Top of PROVIDED ENTRIES
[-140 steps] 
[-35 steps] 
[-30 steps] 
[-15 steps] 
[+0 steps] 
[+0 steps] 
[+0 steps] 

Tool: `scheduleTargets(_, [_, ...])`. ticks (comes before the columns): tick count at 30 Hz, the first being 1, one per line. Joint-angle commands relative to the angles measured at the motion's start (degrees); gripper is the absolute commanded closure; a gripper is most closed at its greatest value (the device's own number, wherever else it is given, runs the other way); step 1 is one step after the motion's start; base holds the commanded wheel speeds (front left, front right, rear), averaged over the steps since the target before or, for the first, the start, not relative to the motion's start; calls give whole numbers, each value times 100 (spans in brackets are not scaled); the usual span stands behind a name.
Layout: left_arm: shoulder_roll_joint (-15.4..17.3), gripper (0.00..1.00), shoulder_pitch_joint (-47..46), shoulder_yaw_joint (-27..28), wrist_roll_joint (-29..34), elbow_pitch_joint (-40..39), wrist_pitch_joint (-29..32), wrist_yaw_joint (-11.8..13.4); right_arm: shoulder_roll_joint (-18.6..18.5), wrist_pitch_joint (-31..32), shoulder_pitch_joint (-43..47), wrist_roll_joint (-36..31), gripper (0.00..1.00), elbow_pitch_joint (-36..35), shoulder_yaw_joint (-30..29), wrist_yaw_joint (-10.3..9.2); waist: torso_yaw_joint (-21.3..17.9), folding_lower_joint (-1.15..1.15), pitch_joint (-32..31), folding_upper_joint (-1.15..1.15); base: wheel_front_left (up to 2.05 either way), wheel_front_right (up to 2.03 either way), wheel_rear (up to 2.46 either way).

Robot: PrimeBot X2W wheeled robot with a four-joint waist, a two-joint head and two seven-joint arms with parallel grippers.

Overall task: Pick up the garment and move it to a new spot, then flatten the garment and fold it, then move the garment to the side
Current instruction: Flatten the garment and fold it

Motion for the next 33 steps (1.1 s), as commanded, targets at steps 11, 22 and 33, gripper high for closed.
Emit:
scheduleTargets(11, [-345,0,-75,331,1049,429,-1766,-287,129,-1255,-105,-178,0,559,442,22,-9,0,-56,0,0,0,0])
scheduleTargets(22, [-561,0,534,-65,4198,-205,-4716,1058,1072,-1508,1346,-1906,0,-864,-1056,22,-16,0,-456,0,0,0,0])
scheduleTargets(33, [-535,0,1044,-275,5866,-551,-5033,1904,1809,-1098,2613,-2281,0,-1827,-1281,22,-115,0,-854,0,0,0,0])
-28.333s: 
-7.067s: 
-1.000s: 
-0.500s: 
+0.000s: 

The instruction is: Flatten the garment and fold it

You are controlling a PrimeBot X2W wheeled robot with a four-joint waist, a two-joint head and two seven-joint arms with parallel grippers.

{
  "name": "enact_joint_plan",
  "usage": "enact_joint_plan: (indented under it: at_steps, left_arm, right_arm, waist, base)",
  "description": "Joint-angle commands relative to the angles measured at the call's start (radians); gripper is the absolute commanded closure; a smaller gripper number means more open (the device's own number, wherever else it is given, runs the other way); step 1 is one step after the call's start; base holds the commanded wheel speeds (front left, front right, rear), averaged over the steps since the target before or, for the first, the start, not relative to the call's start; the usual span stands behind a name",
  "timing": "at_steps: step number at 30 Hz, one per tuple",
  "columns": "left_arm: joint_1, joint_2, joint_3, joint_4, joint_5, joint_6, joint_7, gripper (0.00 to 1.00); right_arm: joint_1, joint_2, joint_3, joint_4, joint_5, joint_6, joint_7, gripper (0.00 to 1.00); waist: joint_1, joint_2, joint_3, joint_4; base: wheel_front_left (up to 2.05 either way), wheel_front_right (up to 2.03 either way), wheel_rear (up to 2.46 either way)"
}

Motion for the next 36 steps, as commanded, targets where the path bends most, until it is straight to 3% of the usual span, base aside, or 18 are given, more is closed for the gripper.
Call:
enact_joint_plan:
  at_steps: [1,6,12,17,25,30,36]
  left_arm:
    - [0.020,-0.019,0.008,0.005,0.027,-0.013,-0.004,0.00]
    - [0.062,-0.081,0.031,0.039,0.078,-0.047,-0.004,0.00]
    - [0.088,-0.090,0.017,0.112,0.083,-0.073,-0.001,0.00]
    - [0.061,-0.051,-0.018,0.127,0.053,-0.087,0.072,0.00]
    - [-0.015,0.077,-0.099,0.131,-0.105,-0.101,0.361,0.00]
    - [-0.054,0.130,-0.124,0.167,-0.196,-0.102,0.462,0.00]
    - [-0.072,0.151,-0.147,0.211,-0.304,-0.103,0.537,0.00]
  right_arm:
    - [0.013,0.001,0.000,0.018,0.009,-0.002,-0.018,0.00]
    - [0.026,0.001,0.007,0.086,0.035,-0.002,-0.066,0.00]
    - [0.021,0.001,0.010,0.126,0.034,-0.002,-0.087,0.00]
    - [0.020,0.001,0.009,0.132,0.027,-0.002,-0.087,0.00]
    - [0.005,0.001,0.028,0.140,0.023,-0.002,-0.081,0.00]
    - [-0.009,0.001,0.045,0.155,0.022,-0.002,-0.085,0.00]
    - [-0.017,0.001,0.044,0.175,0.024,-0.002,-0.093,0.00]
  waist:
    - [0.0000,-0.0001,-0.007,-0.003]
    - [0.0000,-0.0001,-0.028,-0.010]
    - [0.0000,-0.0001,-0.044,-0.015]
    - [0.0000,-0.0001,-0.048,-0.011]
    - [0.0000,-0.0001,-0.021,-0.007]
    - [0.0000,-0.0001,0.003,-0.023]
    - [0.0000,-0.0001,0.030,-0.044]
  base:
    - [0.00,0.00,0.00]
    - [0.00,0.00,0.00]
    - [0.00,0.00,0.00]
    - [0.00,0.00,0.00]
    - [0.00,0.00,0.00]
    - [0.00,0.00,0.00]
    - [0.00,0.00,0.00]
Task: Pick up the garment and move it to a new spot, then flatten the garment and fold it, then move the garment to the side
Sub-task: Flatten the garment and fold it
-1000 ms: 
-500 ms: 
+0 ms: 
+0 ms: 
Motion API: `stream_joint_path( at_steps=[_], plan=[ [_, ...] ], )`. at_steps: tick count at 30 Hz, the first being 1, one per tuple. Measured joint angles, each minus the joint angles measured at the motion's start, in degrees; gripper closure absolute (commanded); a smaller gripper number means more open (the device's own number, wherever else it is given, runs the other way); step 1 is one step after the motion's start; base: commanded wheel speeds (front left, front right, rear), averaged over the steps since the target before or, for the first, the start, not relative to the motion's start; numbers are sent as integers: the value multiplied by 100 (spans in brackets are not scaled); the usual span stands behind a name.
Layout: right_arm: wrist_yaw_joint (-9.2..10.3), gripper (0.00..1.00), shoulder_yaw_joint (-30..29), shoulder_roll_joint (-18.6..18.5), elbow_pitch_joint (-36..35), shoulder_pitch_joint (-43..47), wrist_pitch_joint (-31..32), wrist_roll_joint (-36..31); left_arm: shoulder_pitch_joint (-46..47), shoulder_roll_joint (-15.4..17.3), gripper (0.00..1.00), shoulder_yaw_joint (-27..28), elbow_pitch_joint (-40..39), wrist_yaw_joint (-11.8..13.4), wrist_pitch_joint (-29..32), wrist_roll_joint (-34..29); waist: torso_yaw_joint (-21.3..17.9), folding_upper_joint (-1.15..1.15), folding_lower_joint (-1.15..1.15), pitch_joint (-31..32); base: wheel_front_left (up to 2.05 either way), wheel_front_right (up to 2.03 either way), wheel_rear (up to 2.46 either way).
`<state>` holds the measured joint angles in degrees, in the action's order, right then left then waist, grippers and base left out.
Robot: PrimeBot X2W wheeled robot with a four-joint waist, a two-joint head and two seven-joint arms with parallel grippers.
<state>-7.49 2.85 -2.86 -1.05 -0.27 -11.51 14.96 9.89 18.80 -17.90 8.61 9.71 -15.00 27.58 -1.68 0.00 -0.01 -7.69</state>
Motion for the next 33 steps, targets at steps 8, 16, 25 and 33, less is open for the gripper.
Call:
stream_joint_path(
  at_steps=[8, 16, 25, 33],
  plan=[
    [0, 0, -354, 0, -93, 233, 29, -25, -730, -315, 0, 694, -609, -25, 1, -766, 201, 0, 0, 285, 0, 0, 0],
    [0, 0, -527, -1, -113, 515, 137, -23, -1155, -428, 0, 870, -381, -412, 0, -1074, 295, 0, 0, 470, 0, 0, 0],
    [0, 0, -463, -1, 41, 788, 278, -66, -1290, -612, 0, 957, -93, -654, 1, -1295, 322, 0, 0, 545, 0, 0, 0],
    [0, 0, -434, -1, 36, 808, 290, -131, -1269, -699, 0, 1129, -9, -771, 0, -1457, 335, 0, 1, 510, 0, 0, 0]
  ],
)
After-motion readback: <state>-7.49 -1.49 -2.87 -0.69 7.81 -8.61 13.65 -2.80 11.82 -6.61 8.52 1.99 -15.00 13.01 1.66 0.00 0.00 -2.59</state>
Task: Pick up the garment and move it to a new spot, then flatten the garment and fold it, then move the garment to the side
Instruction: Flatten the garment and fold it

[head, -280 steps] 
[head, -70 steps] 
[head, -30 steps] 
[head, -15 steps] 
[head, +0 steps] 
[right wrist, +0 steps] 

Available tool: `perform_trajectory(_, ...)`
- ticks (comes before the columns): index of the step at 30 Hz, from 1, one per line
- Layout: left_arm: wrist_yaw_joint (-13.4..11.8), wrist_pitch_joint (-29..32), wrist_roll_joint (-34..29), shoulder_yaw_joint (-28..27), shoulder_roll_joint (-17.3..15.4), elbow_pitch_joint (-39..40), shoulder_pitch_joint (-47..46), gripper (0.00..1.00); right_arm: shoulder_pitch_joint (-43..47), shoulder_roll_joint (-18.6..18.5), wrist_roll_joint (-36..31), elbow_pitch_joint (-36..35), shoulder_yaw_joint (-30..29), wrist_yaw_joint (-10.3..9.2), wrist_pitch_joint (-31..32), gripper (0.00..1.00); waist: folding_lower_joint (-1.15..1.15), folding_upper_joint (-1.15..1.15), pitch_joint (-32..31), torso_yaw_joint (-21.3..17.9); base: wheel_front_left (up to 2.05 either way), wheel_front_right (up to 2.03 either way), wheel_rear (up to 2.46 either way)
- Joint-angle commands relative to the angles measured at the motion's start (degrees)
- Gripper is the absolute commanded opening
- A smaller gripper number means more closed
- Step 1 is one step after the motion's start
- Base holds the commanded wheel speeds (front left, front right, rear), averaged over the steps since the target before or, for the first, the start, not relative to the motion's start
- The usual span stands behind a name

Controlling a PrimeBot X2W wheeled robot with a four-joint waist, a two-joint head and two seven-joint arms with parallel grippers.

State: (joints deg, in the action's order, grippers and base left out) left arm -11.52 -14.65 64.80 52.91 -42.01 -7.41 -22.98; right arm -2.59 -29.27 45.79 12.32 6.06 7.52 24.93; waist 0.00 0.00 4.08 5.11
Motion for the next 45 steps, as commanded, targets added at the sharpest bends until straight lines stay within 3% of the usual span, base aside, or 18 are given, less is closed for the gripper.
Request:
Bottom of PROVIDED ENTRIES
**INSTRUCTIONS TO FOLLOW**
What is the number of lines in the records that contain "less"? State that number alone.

**ANSWER TO THE EXERCISE**
2